Zolang Larry, the Chief Mouser in Downingstreet op post 10 blijft, houden wij er alle vertrouwen in
Wie deze wedstrijd wilde winnen, moest over een degelijke organisatie beschikken, doortastend zijn in de uitvoering van een uitgekiende strategie en zijn medewerkers zodanig weten te motiveren dat ze hun beste niveau konden halen als het echt om de knikkers ging. Deze ultieme krachtmeting vond naar aloude gewoonte plaats vlak na de Britse parlementsverkiezingen. We bedoelen hiermee niet het oppervlakkige politieke circus waar winst of verlies afhangt van het haast willekeurige feit of een of andere loze slogan aanslaat bij een brede laag van de bevolking, maar wel de echte kamp der titanen. Zij nemen het, met veel atletische inzet en dito enthousiasme, tegen elkaar op om als eerste het officiële verkiezingsresultaat van hun district te kunnen aankondigen. De zegepalm ging dit jaar naar Newcastle, dat de klus in een uurtje wist te klaren. De stad had 7 minuten voorsprong op Sunderland (dat echter haar recordtijd van 2015 niet bedreigd zag). De echte verkiezingsuitslag is voor ons van minder belang, maar heeft ons deze keer toch weten te charmeren. Een flink deel van het Britse kiespubliek doorzag de gok van premier May en beschouwde de door haar uitgelokte vervroegde verkiezingen als een slinks manoeuvre om een absolute machtspositie te bekomen.
Britten houden echter niet van dictators, noch die van eigen bodem, noch die van elders (en al zeker niet als ze uit het Europese continent komen aanvliegen). Wanneer de betrokkenen dan nog het vermanende vingertje hanteren, opgeheven in Downing Street 10 of in Brussel, neemt de kans op een electorale afstraffing alleen maar toe. We volgen de gangbare verklaring dan ook niet dat de Britse kiezers hun eerdere “vergissing” bij het Brexit-referendum wilden corrigeren door een ruk naar het pro-Europese kamp en dus de Conservatieve partij van de premier een pandoering te geven.

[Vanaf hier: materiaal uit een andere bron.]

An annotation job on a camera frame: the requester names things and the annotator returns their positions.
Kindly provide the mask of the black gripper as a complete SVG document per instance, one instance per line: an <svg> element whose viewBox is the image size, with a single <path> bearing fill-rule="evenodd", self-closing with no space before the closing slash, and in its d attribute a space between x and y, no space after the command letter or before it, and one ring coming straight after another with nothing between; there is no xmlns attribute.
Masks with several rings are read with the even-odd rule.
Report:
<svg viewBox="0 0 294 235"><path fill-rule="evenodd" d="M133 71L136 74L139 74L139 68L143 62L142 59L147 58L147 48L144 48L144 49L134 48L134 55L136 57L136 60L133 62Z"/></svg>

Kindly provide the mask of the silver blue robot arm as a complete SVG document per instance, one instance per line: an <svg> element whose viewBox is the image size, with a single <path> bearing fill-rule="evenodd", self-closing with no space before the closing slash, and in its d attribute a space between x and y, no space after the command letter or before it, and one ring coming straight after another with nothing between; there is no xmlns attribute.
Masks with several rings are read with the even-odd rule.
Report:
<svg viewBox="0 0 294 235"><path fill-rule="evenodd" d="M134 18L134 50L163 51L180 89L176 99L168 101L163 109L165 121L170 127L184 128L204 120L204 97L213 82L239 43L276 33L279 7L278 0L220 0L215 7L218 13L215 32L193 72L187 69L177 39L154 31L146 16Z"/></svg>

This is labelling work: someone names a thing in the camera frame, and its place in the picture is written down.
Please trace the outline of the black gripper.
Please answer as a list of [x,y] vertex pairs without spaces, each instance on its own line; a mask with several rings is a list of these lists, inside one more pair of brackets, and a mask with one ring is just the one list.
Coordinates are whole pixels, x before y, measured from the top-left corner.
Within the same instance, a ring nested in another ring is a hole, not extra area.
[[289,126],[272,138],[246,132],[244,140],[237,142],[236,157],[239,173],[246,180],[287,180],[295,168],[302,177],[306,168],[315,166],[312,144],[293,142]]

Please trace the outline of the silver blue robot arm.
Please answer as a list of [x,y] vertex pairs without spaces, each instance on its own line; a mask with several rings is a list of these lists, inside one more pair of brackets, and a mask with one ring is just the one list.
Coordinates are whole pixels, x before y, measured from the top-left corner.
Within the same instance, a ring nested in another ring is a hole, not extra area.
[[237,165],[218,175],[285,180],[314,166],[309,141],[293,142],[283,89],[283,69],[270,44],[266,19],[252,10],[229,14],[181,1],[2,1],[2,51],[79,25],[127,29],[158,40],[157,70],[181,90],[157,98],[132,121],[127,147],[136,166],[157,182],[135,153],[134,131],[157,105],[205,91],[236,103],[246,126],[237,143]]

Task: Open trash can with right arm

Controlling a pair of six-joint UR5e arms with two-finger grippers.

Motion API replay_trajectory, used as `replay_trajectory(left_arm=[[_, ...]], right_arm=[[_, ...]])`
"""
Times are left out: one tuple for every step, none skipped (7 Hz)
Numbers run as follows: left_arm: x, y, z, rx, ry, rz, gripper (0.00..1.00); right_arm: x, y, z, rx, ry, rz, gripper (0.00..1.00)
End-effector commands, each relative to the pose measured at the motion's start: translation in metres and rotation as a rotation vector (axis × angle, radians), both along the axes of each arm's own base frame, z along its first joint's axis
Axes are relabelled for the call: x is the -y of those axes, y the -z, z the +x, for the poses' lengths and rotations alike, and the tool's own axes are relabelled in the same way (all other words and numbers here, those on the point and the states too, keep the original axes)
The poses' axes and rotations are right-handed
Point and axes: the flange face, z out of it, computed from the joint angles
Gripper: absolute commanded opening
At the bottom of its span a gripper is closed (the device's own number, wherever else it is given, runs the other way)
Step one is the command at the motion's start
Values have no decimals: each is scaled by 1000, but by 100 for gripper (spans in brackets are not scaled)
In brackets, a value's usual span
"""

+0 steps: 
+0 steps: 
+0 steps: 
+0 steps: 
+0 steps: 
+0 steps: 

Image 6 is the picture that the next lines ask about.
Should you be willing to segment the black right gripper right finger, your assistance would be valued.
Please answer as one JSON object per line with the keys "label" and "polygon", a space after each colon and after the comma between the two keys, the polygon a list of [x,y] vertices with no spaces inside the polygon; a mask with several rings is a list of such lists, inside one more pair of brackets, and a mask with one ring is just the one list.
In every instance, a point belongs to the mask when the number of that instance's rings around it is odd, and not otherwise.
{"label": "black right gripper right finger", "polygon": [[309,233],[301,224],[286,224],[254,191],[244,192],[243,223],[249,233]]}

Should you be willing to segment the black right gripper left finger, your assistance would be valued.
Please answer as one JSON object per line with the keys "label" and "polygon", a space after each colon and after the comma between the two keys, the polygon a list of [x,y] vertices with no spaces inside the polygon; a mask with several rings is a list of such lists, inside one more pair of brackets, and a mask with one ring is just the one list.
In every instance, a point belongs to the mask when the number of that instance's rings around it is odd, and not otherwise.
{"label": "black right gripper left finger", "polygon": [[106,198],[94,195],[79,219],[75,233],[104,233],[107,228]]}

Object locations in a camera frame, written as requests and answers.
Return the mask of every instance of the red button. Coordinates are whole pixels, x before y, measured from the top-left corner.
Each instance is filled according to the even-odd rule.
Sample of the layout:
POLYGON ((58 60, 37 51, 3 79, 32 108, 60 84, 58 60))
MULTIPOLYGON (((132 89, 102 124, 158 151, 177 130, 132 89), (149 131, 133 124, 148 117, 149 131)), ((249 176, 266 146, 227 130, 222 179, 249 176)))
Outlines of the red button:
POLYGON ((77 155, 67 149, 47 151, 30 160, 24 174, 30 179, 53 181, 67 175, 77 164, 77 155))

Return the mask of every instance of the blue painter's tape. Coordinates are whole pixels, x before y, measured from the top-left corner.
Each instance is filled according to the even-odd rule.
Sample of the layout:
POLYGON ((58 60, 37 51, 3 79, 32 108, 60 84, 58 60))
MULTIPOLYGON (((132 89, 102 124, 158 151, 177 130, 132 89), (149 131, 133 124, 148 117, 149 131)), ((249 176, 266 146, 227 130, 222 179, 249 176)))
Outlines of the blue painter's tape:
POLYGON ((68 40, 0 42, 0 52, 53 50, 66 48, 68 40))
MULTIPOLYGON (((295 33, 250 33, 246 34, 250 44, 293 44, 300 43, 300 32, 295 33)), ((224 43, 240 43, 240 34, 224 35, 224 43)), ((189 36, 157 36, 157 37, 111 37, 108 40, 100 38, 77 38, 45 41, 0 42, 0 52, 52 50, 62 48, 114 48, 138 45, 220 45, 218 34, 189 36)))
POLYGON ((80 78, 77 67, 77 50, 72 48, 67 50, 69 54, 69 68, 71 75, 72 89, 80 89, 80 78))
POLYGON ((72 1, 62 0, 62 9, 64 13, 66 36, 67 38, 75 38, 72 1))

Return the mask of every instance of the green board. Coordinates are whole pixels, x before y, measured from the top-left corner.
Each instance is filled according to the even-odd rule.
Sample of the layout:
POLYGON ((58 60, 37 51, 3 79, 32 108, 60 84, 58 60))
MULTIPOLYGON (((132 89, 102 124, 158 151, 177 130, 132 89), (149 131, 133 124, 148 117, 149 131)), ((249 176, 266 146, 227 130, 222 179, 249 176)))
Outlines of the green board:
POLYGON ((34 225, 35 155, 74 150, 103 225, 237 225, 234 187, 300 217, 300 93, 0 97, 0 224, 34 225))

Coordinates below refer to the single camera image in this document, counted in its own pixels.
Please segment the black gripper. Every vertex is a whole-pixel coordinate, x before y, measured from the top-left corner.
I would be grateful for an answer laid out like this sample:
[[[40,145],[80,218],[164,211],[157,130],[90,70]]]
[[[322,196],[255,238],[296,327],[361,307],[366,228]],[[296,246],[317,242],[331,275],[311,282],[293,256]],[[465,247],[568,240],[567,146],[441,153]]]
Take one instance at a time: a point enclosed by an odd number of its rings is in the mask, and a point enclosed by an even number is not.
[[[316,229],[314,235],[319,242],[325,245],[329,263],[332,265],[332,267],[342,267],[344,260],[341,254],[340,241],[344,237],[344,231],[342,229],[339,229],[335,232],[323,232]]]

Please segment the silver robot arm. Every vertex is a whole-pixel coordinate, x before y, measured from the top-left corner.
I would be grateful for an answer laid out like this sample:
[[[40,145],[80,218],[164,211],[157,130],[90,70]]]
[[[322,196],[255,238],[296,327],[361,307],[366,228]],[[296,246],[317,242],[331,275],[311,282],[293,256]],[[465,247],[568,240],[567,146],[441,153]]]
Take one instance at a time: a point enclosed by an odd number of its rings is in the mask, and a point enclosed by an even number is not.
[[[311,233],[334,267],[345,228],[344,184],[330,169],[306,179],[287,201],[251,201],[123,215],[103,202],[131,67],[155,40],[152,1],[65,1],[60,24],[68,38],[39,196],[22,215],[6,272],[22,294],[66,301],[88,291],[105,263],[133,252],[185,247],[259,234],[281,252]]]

Dat heeft er weinig mee te maken. Nu de Europese Unie als vijand verdwenen is van de politieke scène, komen de aloude binnenlandse tegenstellingen weer bovendrijven als verkiezingsthema. Het volgehouden keiharde ultraliberale beleid van de Tories joeg veel kiezers naar het linkse kamp. Niet dat de radicale recepten van de leiders van Labour zoveel vertrouwen inboezemen, maar waar moet een mens naartoe met zijn ongenoegen over sociale afbraak en groeiende ongelijkheid, hetgeen – al dan niet terecht – wordt geassocieerd met de zittende regering.
De Brexit speelde veel minder een rol dan genoegzaam wordt aangenomen. Anders zou de Schotse Nationalistische (en pro-Europese) partij niet zo geïmplodeerd zijn. Het hele gedoe leidt intussen tot een hung parliament en zo zien we dat graag. Extreme ideeën, noch op links, noch of op rechts, mogen immers te lang de kans krijgen om de economie en de maatschappij te verstoren, zodat de onzichtbare hand waar Adam Smith meer dan 200 jaar geleden zo visionair naar verwees, op termijn alles wel (min of meer) in orde brengt.
De vrees voor een harde Brexit is duidelijk afgenomen en dat is zeker een pluspunt. De onzekerheid over de politieke richting die Londen uiteindelijk zal inslaan, zal dit voordeel op korte termijn wat temperen, maar zal op langere termijn de Europese (aandelen)markten verder ondersteunen. De Continentaal Europese bedrijven zullen op korte termijn ook rekening moeten houden met een negatief gevolg van de nieuwe politieke constellatie: de combinatie van een dalende koers van het Britse pond en het vooruitzicht van een zachte Brexit (waar geit en kool gespaard zullen worden) maakt immers de Britse ondernemingen duidelijk veel competitiever. Na stabilisatie van de Britse wisselkoers zullen we daardoor ook geneigd zijn om onze (onderwogen) positie in het Verenigd Koninkrijk terug op te trekken naar minstens een neutraal niveau.